The chemical composition can also be changed by evaporation of molecules from dust grains. There are two mechanisms that liberate surface molecules into the gas phase; those are shock heating and protostellar heating. In the infalling-rotating envelope, the gas is stagnated in front of the centrifugal barrier, and the accreting gas with the infall velocity of a few km s\(^{-1}\) causes a weak accretion shock [2, 15]. Then the temperature is raised near the shock front, which evaporates the surface molecules. The SO molecules in L1527 seem to be evaporated from dust grains in this mechanism in front of the centrifugal barrier. Indeed, the temperature is found to be raised up to 60 K or higher around the centrifugal barrier [15, 17]. In IRAS 16293\(-\)2422 Source A, a similar enhancement of the temperature around the centrifugal barrier is observed, as described in Chap. 6. This will cause the evaporation of COMs there, which would be the origin of the hot corino chemistry.

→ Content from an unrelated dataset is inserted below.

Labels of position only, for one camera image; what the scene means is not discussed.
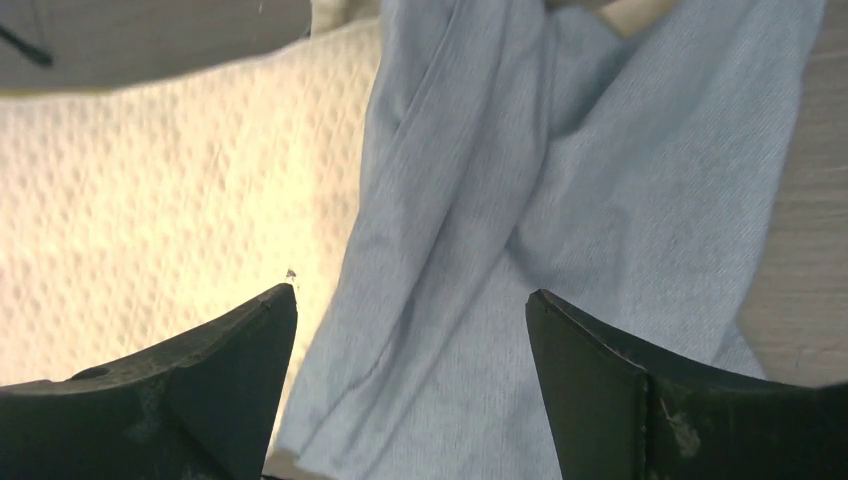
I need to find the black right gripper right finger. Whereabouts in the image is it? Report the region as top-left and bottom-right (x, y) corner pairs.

Another mechanism responsible for desorption of molecules is the protostellar heating. Generally, the dust temperature becomes higher as approaching to the protostar due to the illumination by the protostar [11, 14]. Since the desorption temperature is different from molecule to molecule, as described in Appendix A, one may expect that this causes chemical differentiation as a function of the radius from the protostar. However, the actual distribution of molecules is not as simple as expected. The different distributions of OCS and H\(_2\)CS in IRAS 16293\(-\)2422 Source A, which have similar desorption temperature, are not explained in this way. On the other hand, the contribution of this mechanism seems important for CS in L483, as mentioned above. In addition, the protostellar heating in combination with the geometrical effect of the centrifugal barrier may also play an important role of the distribution of COMs in IRAS 16293\(-\)2422 Source A, as discussed in Chap. 6. Although the contribution of the protostellar heating to desorption of molecules cannot be ruled out, the physical changes around the centrifugal barrier plays an important role in the chemical differentiation.

9.2.2 Tracers in WCCC and Hot Corino Sources

As demonstrated in Chaps. 48, the chemical compositions are useful to disentangle the physical components in the disk-forming regions. For such chemical diagnostics, it is essential to understand what kind of molecular species trace which part of the disk/envelope system.

As shown in Table 9.1 and Fig. 9.4, the chemical changes are seen in different molecules in different sources. The envelope components are traced by unsaturated organic molecules (i.e. carbon-chain and related molecules) in the WCCC sources (L1527, IRAS 15398\(-\)3359, and TMC−1A), while it is traced by OCS and H\(_2\)CS in the hot corino sources (IRAS 16293\(-\)2422 Source A and Source B). The centrifugal barriers are highlighted by SO in the WCCC sources and by COMs in hot corino sources. The disk components inside the centrifugal barrier is traced by various molecules, such as H\(_2\)CO, H\(_2\)CS, SO, and COMs, depending on sources. It should be noted that the emitting region of one molecule is also different from source to source, as shown in the CS case.

Based on the above results, useful tracers of the disk/envelope system seem to depend on the chemical characteristics of sources, although some trends can be recognized. Thus, confirmation of the applicabilities of the molecules listed in Table 9.1 as the tracers of the physical components in various sources is essential to the establishment of chemical diagnostics for the disk-forming regions. Moreover, characterizing the chemical behavior of more molecular species is also awaited.